FDA’s New Imported Food Safety Strategy
FDA’s New Imported Food Safety Strategy
In response to the new challenges and increase in food imports, the FDA Food Safety Modernization Act was enacted in 2011, and gave the FDA expanded authority to mandate additional preventive controls as well as new and supplementary oversight and enforcement authorities. FSMA also specifies distinct roles for importers, manufacturers, third-party auditors, foreign regulatory bodies, and others.

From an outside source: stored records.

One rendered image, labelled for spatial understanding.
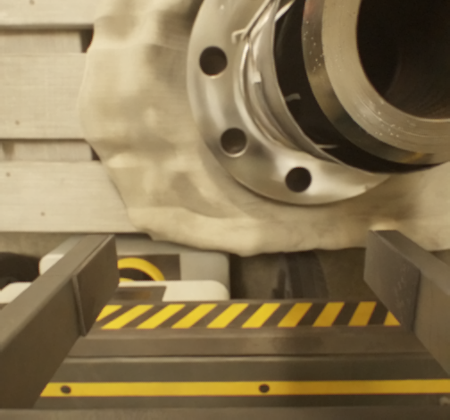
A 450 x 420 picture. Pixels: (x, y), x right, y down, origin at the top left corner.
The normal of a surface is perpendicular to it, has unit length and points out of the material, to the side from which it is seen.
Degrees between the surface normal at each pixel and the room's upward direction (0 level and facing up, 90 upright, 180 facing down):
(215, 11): 0
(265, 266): 0
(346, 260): 0
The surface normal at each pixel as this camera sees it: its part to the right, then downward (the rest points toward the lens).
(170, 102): 0.83, 0.02
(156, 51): 0.78, 0.50
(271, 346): -0.01, 0.25
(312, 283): -0.03, -0.62

Sandler, Travis and Rosenberg states, “The FDA’s new strategy aims to help determine the best way to use these tools across the different segments of the international food supply chain in ways that decrease public health risks while maintaining a level playing field for domestic and foreign producers. Its goals are to prevent food safety problems in the foreign supply chain prior to entry into the U.S., effectively detect and refuse entry of unsafe foods at the border, and rapidly respond to unsafe imported foods. More broadly, the strategy seeks to create an effective and efficient food import program.”
Goals & Objectives
FDA’s imported food safety goals fall into three (+1) categories:
(1) preventing food safety problems in the foreign supply chain prior to entry into the United States,
(2) effectively detecting and refusing entry of unsafe foods at the border, and
(3) rapidly responding when FDA learns of unsafe imported foods.
(4) to create an effective and efficient food import program.